WORK ITEM> Going through the listing below, work out how many lines include "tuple" and give that number by itself.

RECORDS SHOWN>
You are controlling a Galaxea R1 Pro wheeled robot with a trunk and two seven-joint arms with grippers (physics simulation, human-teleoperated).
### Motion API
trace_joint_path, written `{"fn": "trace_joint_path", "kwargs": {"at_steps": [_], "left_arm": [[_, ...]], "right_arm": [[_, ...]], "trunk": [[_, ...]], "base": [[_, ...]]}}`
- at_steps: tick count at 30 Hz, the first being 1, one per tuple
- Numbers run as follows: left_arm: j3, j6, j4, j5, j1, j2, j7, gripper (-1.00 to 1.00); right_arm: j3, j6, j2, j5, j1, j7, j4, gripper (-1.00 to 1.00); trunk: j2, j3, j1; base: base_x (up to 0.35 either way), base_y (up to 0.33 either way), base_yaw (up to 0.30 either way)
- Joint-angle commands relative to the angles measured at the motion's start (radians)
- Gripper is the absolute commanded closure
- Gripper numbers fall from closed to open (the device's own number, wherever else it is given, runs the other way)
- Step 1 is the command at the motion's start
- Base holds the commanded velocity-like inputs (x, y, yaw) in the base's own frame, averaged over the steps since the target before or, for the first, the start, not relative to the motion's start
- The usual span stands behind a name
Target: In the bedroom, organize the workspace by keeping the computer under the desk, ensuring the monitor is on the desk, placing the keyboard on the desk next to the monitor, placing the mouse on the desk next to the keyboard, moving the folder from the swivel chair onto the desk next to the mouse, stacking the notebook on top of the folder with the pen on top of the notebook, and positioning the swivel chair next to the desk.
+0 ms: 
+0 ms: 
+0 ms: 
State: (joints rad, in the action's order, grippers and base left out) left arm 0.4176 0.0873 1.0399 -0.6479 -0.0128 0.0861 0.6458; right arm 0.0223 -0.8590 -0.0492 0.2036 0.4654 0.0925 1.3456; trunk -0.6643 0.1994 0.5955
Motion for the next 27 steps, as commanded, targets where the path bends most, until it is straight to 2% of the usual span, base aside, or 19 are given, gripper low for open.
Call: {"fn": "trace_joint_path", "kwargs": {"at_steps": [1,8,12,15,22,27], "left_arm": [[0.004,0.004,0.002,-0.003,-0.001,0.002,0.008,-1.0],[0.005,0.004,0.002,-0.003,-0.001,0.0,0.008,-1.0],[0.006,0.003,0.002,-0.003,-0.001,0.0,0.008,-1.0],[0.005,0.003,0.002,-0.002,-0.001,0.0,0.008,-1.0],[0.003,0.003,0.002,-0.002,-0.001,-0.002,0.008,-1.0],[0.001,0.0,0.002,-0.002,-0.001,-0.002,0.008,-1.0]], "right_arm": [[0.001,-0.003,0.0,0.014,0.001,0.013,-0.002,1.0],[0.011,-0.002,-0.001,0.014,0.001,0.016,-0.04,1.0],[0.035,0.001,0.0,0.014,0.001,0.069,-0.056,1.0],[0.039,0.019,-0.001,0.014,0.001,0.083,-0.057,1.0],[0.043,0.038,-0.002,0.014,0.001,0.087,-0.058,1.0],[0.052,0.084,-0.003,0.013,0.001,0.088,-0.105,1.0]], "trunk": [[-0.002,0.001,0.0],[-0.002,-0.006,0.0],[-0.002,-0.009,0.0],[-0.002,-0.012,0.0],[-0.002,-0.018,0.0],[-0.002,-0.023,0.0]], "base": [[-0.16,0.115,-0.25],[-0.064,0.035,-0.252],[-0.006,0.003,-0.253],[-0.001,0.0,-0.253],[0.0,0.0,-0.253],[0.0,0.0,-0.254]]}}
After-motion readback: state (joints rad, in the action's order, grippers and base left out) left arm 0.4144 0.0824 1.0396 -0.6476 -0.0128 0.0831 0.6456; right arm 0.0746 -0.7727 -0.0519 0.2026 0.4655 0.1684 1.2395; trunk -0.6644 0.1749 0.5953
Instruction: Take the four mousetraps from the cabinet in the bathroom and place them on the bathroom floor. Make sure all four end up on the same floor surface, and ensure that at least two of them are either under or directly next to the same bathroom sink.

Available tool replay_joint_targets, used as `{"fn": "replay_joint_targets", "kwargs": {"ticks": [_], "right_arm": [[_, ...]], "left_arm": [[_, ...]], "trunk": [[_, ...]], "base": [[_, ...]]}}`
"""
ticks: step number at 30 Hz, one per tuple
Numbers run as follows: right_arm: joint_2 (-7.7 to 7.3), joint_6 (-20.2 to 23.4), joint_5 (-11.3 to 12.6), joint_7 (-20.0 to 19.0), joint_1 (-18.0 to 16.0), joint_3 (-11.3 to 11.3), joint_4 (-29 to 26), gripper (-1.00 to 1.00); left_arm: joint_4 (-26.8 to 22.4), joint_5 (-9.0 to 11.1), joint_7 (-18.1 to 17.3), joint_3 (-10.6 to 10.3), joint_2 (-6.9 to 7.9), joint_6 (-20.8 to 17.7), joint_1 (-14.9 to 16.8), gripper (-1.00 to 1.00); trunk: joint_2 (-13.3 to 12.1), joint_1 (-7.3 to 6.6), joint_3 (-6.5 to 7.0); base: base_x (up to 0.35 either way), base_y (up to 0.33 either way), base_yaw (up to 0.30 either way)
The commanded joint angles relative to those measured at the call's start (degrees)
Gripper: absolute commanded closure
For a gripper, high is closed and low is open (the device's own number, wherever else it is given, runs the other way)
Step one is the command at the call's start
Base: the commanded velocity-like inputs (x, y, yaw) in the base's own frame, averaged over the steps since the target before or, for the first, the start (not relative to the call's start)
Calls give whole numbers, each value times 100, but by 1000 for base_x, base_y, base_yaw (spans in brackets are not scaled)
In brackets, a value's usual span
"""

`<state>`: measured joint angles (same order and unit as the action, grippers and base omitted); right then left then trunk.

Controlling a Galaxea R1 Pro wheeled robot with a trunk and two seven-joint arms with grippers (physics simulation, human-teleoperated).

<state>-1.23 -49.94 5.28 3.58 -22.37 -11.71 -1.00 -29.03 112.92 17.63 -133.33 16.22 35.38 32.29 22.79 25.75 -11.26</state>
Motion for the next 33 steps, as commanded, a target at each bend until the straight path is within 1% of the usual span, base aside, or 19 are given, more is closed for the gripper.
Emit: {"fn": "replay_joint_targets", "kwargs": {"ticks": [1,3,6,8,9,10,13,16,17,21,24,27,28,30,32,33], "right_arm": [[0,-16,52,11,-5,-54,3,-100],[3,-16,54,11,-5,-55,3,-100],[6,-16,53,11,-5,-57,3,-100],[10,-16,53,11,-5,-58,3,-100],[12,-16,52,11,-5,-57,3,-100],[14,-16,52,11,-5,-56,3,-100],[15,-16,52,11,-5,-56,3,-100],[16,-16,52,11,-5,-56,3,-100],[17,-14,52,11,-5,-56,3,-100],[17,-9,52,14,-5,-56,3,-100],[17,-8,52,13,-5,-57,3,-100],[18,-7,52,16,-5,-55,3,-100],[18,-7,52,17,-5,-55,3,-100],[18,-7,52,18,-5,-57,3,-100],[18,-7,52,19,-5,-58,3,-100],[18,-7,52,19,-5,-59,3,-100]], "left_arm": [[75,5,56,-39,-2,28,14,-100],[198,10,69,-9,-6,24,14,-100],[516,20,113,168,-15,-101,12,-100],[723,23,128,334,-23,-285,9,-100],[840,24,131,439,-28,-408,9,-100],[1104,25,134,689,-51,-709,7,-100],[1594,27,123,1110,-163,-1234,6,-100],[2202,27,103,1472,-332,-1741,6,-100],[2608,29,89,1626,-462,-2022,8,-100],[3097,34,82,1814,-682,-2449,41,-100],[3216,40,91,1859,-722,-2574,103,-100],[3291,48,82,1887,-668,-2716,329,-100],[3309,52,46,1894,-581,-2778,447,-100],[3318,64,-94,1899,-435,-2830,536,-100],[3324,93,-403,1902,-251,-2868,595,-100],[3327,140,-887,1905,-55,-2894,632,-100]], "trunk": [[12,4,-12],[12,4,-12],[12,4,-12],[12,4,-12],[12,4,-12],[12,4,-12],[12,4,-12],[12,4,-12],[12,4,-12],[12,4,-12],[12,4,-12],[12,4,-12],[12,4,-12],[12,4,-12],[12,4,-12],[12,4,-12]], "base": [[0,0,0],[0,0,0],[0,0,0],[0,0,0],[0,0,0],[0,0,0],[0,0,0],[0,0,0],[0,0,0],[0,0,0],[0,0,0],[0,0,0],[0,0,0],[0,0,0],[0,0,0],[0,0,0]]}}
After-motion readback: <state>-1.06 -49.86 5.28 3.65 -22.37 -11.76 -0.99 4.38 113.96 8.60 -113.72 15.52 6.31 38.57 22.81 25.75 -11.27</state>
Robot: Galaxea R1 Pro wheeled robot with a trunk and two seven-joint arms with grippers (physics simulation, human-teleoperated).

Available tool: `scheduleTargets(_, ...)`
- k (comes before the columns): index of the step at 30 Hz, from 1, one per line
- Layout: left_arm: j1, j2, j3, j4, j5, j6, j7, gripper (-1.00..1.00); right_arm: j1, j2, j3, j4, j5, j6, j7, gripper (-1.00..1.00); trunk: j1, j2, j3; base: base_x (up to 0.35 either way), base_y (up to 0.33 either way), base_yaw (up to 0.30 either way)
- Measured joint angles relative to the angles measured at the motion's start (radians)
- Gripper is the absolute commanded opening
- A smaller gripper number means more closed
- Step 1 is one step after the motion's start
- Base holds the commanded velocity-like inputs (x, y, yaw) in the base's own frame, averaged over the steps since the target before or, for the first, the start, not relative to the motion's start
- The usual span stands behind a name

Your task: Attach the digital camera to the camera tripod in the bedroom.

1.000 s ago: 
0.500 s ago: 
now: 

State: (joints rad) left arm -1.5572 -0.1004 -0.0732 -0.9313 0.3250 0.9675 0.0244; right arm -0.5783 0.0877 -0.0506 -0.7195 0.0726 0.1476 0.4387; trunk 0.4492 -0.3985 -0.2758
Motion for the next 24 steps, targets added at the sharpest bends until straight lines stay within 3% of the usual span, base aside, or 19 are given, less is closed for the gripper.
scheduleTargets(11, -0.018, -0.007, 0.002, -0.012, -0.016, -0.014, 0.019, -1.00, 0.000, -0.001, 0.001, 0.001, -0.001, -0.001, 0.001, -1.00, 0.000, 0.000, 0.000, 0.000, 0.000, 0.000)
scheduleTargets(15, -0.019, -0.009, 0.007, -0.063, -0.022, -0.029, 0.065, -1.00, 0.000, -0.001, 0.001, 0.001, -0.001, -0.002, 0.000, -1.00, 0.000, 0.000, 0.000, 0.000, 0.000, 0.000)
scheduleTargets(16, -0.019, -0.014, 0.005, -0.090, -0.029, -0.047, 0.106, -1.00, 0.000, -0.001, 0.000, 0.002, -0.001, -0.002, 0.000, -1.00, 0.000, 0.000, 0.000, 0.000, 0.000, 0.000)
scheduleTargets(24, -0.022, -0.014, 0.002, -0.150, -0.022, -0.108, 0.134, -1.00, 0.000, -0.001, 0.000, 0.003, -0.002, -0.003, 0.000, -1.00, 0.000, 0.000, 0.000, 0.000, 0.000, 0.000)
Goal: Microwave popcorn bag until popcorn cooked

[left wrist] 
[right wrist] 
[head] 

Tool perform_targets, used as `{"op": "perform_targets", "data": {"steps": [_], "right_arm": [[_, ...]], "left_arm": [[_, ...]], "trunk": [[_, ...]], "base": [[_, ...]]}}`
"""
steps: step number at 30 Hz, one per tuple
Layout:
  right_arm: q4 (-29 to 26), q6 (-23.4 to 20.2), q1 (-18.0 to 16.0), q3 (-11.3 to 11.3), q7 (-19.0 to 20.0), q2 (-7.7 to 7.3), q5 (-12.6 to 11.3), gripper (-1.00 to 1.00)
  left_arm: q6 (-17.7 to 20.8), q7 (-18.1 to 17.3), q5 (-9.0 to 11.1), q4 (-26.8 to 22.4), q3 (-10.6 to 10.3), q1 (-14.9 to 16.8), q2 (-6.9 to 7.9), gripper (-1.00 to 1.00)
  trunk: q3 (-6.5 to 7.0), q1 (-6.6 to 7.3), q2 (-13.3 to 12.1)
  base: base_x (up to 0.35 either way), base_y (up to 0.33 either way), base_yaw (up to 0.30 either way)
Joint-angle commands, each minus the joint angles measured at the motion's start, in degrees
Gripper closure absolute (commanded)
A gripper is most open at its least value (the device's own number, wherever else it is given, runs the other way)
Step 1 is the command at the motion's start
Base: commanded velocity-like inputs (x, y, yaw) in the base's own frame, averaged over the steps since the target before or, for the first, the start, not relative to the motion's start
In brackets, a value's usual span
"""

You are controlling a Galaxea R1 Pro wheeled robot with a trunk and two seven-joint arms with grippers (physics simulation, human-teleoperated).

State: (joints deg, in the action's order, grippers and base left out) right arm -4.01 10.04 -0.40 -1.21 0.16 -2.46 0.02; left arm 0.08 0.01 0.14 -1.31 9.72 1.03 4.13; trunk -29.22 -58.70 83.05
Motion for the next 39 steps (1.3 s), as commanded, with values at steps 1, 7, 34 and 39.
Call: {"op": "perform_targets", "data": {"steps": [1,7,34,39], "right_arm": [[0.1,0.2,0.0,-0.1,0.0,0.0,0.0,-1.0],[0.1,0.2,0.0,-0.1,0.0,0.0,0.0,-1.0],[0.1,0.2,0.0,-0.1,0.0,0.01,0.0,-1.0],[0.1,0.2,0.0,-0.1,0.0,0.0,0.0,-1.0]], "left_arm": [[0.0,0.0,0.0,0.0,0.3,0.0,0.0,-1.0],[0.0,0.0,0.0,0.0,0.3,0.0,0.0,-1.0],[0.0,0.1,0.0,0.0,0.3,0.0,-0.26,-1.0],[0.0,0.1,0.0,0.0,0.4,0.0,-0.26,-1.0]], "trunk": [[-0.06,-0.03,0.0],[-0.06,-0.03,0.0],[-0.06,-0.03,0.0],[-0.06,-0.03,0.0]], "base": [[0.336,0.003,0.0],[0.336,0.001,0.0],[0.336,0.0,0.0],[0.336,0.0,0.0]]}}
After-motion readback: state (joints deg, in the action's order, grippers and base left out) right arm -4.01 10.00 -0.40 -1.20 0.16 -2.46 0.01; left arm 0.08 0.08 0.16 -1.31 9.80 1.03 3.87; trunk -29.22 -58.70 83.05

WRITTEN RESPONSE> 3